Exercise instructions » Needed from the data below: all lines that contain the word "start".

Dataset excerpt »
□ □ □ □ □ □ □

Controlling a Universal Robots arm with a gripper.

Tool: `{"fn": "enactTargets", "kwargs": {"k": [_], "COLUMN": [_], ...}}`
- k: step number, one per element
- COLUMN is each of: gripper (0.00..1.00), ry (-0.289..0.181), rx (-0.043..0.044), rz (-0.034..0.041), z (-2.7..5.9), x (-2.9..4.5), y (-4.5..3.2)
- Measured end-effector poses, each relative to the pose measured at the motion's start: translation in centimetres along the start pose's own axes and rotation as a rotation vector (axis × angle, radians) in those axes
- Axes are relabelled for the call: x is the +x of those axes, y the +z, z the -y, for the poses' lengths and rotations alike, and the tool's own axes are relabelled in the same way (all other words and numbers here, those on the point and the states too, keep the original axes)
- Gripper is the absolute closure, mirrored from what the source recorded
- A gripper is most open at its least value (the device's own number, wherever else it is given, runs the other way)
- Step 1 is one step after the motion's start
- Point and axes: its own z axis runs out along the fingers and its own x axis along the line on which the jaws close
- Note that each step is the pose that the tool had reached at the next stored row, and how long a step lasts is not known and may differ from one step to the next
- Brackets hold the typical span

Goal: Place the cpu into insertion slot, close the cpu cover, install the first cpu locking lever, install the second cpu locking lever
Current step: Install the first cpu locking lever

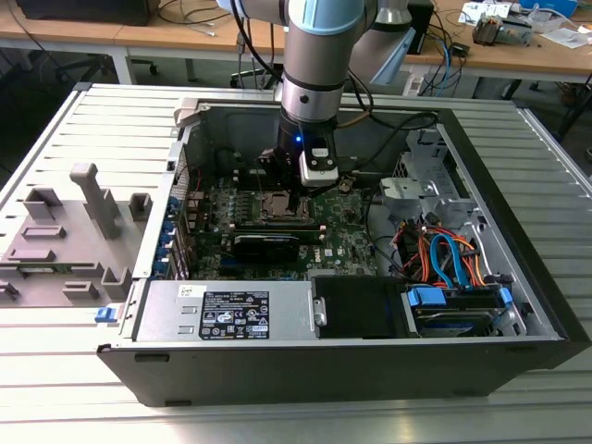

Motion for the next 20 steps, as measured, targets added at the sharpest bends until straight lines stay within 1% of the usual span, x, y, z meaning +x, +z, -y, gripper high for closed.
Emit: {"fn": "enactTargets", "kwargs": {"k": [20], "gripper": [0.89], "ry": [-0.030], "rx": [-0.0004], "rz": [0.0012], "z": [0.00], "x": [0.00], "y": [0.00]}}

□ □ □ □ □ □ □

Output for this exercise »
- Measured end-effector poses, each relative to the pose measured at the motion's start: translation in centimetres along the start pose's own axes and rotation as a rotation vector (axis × angle, radians) in those axes
- Step 1 is one step after the motion's start

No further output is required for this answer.